In any relationship, the ability to say, “This is what I want” and “This is what I don’t want” is essential. It’s not solely your partner’s responsibility to decipher your desires; you must be able to communicate them.
So many partners get frustrated by one another not being able to communicate their needs. For many of us, it was because we were never taught that our needs could be met, let alone how to share them without getting an adverse reaction from someone else. So we’ve been trained to bury them deep within us and pretend everything is okay and what others want is really what we want, too.
The end to living in that form of slavery begins with understanding your own beautiful body. And it’s accessible to you right now.
Read more about the importance of self love in relationships
Exploring Your Body Builds Self-Trust
Trusting your own body is a crucial aspect of self-pleasure. When you explore your body, you teach it to respond to your desires and communicate its needs. This builds trust within yourself, which is essential in self-pleasure and all aspects of your life.
Your body communicates through sensations and feelings, often through symptoms. It’s time to give those sensations a voice, to say “yes” or “no” to what you’re experiencing. Your body’s wisdom has been waiting for you to listen and discover.
Learn more about how your body communicates with you reading how I cured myself of autoimmune diseases.
Self Pleasure Empowers Resilience
Engaging in self-pleasure is more than just seeking pleasure; it’s about building resilience. It’s about learning to reach for what you want, hold onto it, and ultimately achieve it. This foundation of self-trust is crucial for pursuing your dreams and goals.

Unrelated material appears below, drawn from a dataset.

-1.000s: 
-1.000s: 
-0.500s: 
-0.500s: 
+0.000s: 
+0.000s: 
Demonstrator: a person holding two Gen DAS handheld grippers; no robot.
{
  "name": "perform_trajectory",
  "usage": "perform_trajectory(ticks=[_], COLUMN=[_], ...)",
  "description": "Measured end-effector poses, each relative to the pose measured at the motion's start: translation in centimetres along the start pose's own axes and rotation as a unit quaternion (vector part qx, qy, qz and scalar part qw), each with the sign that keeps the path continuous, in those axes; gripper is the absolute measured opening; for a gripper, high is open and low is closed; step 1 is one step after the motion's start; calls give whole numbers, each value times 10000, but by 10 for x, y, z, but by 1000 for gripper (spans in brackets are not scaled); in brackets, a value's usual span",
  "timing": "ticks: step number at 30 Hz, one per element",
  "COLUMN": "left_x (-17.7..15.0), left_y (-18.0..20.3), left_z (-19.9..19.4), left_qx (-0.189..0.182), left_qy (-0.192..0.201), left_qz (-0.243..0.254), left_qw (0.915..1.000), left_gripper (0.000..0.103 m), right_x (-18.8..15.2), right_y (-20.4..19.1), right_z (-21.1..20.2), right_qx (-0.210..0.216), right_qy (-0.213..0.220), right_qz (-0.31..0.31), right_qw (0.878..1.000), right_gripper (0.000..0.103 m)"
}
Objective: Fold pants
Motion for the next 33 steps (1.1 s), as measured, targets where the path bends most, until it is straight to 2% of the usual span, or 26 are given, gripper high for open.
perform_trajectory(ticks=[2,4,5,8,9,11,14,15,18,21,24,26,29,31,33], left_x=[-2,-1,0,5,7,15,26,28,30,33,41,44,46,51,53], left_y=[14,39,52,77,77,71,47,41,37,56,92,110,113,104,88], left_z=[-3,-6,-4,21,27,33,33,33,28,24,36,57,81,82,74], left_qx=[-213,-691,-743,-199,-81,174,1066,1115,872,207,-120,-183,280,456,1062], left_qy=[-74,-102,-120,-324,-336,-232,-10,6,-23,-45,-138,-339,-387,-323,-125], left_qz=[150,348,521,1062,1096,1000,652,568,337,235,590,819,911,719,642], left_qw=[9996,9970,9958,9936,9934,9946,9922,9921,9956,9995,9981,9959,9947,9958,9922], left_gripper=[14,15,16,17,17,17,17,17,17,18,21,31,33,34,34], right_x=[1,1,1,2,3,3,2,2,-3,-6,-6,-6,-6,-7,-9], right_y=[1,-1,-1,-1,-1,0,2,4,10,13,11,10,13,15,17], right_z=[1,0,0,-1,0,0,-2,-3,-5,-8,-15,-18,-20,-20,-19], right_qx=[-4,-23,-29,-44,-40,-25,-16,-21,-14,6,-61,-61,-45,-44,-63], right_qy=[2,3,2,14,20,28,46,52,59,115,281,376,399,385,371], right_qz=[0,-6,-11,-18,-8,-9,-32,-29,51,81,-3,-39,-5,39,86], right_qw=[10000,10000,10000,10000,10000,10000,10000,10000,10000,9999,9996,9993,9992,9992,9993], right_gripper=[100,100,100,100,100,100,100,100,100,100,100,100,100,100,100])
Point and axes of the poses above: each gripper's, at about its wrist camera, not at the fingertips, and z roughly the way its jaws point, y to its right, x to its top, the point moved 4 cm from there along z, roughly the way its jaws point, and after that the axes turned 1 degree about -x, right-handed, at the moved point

By practicing self-pleasure, you teach yourself that you can have pleasure and that it’s your birthright. You can hold the tension, wait for it, and eventually experience it. This foundation of self-trust empowers you in all aspects of life.
Ready to live life to reach your desires? Check out this talk on living life to the fullest and why it’s important you give yourself magnificent experiences.
No matter where you are, please know that exploring your own body is not a sin; it’s an act of self-love and empowerment. It’s about breaking free from societal stigmas and building trust within yourself. By embarking on this journey, you can enhance your relationships, communicate your desires effectively, and, most importantly, build a profound connection with your own body.
It’s time, my darling, to remember your right as a human is to know pleasure, feel safe in your own body, communicate and receive your needs in healthy, safe relationships, and learn how to trust that your body is always speaking the truth.